Essen. Er ist der Troubadour der Gosse - und genießt dafür weltweit Ruhm: Am Samstag wird Tom Waits 70 Jahre alt. Eine Verbeugung.
Mein Lieblingsstück von Tom Waits heißt „Walking Spanish“. Denn diese Nummer aus dem Jahr 1985 bündelt in ihren nur etwas mehr als drei Minuten Laufzeit all das, was die hohe Kunst dieses singenden, oder sollen wir besser sagen: fauchenden Straßenkaters ausmacht: der torkelnde Rhythmus, die obskuren textlichen Gedankenwelten, das kaputte Scheppern der Instrumente, das Grundschelmische, das diesen Songpoeten ausmacht. Einfach herrlich. Einfach unverwechselbar.
Doch auch so ein Kater wie Tom Waits kommt in die Jahre. Am Samstag wird der Mann aus Pomona, der irgendwie nie so ganz aus dem Halbschatten der Unterwelt trat und dennoch in der Musikszene hochverehrt wird, tatsächlich runde 70 Jahre alt.
Für die musikalische Kunst dieses Kauzes eine Schublade zu finden, ist nahezu ausgeschlossen. Der Blues hinterlässt in den Liedern genauso seine Spuren wie der Folk. Manchmal fegt ein Zirkusmusik-Tusch durch die Verse, mitunter sind Jazz-Tupfer zu entdecken. In seinen späteren Jahren hat Waits zudem immer mehr die Rockmusik entdeckt, um mit rauer Kehle seine Geschichten über Trunkenbolde, Landstreicher, Huren und andere Verlierer zu erzählen.
Waits ist im Laufe seiner inzwischen fast 50 Jahre währenden Karriere, in der er sich auch als Schauspieler („Down by Law“) und am Theater ausprobierte, dabei immer irgendwie Waits geblieben. Anders eben. Aus der Zeit gefallen. Und immer für eine Überraschung gut.
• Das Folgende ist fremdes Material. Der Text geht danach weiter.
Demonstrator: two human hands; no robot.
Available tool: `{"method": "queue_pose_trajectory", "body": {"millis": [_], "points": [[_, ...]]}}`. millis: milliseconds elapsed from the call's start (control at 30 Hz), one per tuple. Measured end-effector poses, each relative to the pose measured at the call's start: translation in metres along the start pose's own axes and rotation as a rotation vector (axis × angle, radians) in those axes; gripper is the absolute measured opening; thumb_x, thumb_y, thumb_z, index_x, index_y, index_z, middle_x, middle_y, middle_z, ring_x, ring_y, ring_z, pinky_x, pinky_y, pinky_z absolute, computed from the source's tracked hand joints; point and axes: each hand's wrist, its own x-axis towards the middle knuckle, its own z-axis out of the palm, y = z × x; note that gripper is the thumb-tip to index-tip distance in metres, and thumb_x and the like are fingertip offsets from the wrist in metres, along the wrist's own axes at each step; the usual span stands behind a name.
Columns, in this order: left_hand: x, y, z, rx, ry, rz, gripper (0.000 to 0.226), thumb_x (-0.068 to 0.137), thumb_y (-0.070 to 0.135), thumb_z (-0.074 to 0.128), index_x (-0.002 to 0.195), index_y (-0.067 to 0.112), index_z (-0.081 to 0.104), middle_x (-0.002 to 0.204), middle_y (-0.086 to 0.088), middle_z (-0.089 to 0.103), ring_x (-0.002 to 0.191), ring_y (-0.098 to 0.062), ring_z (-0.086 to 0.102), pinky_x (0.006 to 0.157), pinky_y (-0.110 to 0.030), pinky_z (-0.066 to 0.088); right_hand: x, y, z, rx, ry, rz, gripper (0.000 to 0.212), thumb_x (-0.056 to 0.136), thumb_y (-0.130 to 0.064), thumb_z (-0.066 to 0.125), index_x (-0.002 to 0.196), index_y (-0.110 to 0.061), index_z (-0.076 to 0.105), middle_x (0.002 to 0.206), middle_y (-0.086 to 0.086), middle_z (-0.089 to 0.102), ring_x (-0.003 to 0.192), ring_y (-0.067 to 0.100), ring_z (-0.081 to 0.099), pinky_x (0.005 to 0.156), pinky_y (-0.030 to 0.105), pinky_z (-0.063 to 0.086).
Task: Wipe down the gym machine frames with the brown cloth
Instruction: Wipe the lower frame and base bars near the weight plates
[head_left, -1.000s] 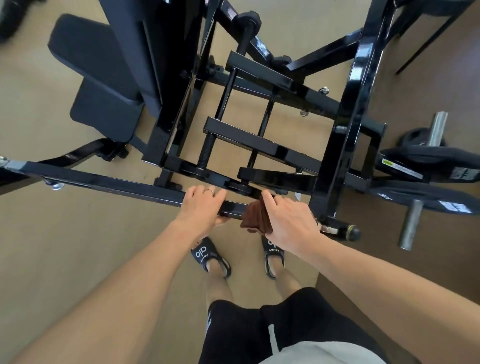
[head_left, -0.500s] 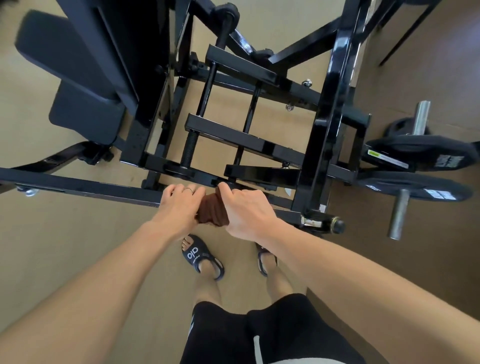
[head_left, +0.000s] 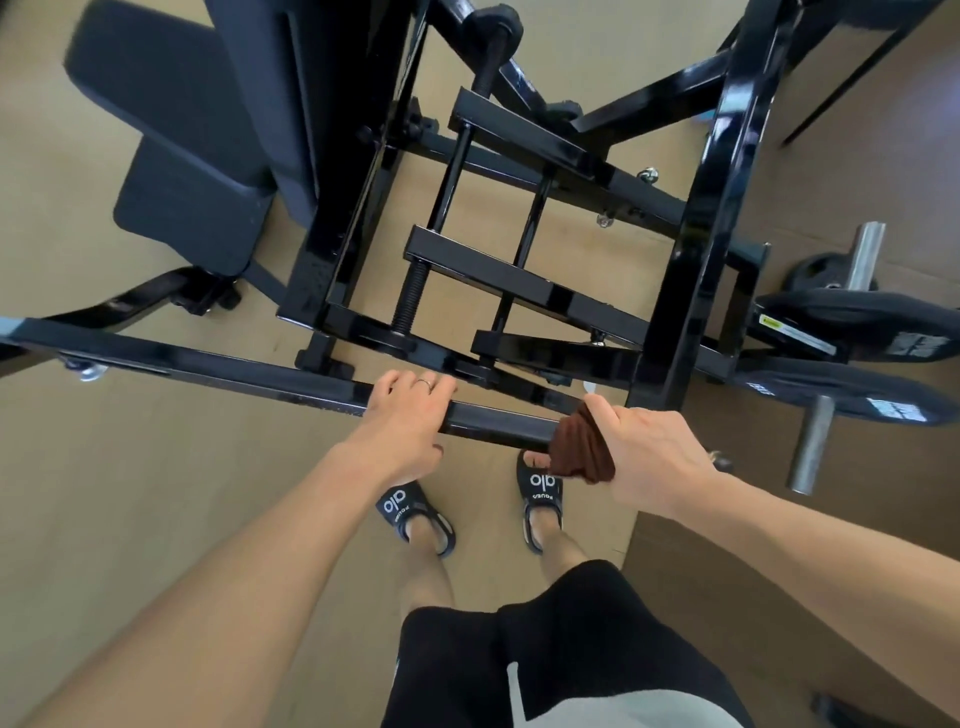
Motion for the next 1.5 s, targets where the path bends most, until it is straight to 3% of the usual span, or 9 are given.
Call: {"method": "queue_pose_trajectory", "body": {"millis": [67,167,300,600,867,1033,1233,1367,1500], "points": [[-0.001,-0.012,-0.006,-0.097,0.032,0.014,0.097,0.081,0.025,0.079,0.158,0.027,0.019,0.155,0.000,0.039,0.146,-0.023,0.030,0.124,-0.041,0.016,0.002,-0.003,-0.001,-0.024,-0.010,0.023,0.080,0.081,-0.054,0.072,0.141,-0.024,0.029,0.100,-0.009,0.065,0.076,0.014,0.053,0.065,0.028,0.040],[-0.009,-0.053,-0.018,0.138,0.172,0.027,0.117,0.074,0.040,0.084,0.161,0.027,0.007,0.161,-0.001,0.031,0.153,-0.025,0.019,0.125,-0.043,0.000,0.007,-0.010,-0.003,-0.041,-0.007,0.043,0.082,0.079,-0.058,0.072,0.143,-0.025,0.033,0.100,-0.011,0.067,0.079,0.013,0.061,0.063,0.026,0.037],[-0.024,-0.143,-0.026,0.266,0.136,-0.177,0.125,0.066,0.052,0.085,0.159,0.025,0.006,0.161,-0.008,0.027,0.152,-0.031,0.013,0.125,-0.049,0.004,0.014,-0.024,-0.004,-0.072,-0.045,0.067,0.079,0.079,-0.061,0.073,0.140,-0.025,0.039,0.096,-0.012,0.067,0.068,0.010,0.043,0.062,0.024,0.032],[-0.026,-0.191,-0.016,0.178,0.068,-0.179,0.091,0.065,0.030,0.084,0.142,0.029,0.036,0.143,-0.002,0.050,0.137,-0.024,0.040,0.121,-0.043,0.011,0.068,-0.105,-0.007,-0.021,0.026,-0.019,0.074,0.077,-0.054,0.076,0.135,-0.024,0.041,0.089,-0.010,0.068,0.068,0.015,0.064,0.059,0.025,0.039],[-0.028,-0.202,-0.004,0.137,0.155,-0.114,0.080,0.057,0.011,0.074,0.126,0.027,0.037,0.128,0.003,0.053,0.132,-0.020,0.043,0.121,-0.044,0.001,0.152,-0.234,-0.025,0.128,0.014,-0.050,0.049,0.077,-0.037,0.076,0.110,-0.021,0.044,0.071,-0.008,0.051,0.057,0.015,0.047,0.062,0.031,0.041],[-0.027,-0.204,0.003,0.138,0.217,-0.105,0.079,0.051,0.016,0.081,0.119,0.027,0.042,0.116,0.004,0.058,0.125,-0.021,0.051,0.117,-0.043,-0.006,0.192,-0.282,-0.028,0.201,0.020,-0.031,0.036,0.080,-0.045,0.071,0.099,-0.023,0.049,0.070,-0.007,0.054,0.061,0.020,0.052,0.062,0.033,0.043],[-0.026,-0.208,-0.001,0.126,0.159,-0.117,0.077,0.053,0.018,0.080,0.118,0.028,0.039,0.111,0.005,0.056,0.121,-0.021,0.051,0.117,-0.042,-0.004,0.198,-0.277,-0.020,0.248,0.015,-0.098,0.051,0.073,-0.041,0.075,0.100,-0.023,0.037,0.073,-0.006,0.051,0.067,0.022,0.051,0.061,0.033,0.036],[-0.026,-0.206,-0.002,0.119,0.153,-0.140,0.072,0.058,0.017,0.081,0.116,0.030,0.040,0.103,0.009,0.051,0.117,-0.021,0.053,0.120,-0.043,0.002,0.185,-0.264,-0.019,0.276,0.054,-0.132,0.054,0.073,-0.033,0.077,0.110,-0.018,0.041,0.069,-0.007,0.049,0.060,0.019,0.052,0.052,0.030,0.033],[-0.026,-0.204,-0.004,0.136,0.117,-0.153,0.076,0.058,0.017,0.082,0.120,0.028,0.040,0.108,0.008,0.052,0.121,-0.020,0.052,0.122,-0.044,0.005,0.141,-0.205,-0.010,0.171,0.120,-0.089,0.053,0.079,-0.037,0.075,0.116,-0.019,0.042,0.062,-0.013,0.042,0.048,0.003,0.039,0.047,0.022,0.023]]}}
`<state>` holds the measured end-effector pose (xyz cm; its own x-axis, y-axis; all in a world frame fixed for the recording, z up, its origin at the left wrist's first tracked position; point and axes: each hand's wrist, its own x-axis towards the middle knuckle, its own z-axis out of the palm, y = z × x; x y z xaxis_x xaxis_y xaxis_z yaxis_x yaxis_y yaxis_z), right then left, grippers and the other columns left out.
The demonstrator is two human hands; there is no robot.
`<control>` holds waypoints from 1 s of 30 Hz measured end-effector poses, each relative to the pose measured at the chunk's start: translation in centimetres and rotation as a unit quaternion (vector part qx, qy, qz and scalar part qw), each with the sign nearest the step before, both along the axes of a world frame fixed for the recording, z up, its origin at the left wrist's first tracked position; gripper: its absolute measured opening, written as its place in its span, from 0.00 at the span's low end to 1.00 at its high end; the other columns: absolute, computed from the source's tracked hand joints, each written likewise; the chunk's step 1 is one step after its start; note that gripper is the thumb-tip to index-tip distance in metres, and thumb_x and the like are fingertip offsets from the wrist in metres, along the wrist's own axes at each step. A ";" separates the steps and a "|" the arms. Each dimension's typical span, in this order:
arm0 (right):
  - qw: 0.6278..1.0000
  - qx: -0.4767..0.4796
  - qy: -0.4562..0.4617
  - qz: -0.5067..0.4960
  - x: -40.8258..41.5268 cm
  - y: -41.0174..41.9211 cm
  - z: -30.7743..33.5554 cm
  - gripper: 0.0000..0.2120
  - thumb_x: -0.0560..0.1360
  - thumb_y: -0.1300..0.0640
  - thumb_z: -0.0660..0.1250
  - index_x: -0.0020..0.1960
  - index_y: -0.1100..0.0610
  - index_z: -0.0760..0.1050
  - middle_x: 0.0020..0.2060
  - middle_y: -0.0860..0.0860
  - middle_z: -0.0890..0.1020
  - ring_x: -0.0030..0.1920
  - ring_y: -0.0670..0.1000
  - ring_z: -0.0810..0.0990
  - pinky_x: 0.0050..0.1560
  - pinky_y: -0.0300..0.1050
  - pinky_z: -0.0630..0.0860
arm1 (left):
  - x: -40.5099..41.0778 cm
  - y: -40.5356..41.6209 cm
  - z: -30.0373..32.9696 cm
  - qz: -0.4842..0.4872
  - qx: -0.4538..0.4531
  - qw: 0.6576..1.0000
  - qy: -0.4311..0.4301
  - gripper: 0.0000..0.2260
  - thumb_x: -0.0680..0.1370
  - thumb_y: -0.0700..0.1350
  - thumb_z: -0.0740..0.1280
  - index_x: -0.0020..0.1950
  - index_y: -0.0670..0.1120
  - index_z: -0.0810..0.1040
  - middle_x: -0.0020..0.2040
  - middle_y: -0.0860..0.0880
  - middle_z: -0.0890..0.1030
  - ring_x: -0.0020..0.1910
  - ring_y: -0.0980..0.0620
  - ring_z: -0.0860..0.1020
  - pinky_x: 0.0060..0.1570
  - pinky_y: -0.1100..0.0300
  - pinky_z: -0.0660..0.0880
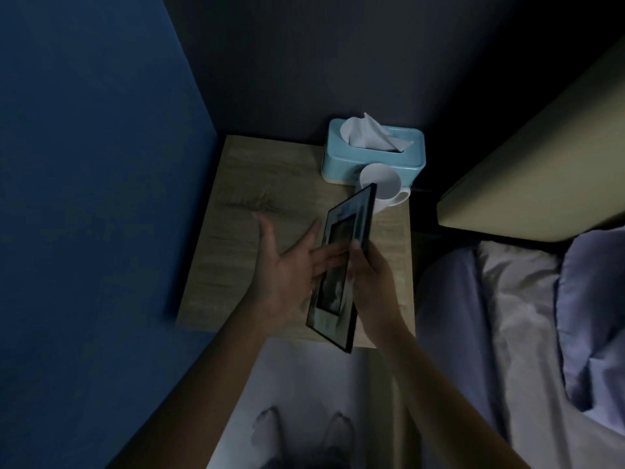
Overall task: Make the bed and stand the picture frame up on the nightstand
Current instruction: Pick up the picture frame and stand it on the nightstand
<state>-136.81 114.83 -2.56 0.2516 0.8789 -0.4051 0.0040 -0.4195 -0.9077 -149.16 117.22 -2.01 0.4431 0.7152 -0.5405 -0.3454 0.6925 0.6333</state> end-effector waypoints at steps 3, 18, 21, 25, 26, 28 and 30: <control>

Waits lässt die Säge singen
Er hat auf seinen Alben sogar Sägen singen oder den Trommler aufs Mobiliar einprügeln lassen. Reichte es in den 1970ern nur fürs Vorprogramm von Frank Zappa und Charles Bukowski, so gehörte später ein legendärer Haudegen wie Keith Richards phasenweise quasi zum Stammpersonal, wenn Waits eines seiner raren Alben aufnahm.
Selten genug kam es zuletzt vor, dass Waits mal eine Bühne erklomm – aber dann griff er tatsächlich gerne mal zum Megafon. Und Waits hatte nix dagegen, die Nebengeräusche eines startenden Hubschraubers zu akzeptieren, weil er eines seiner Alben partout in einer ungedämmten Lagerhalle ohne jeden Schallschutz aufnehmen wollte. Der Mann hat halt seine ganz eigene Ästhetik geschaffen. Sie kommt genauso aus der Gosse wie aus dem Surrealen. Aber sie ist auf ihre Weise bildschön.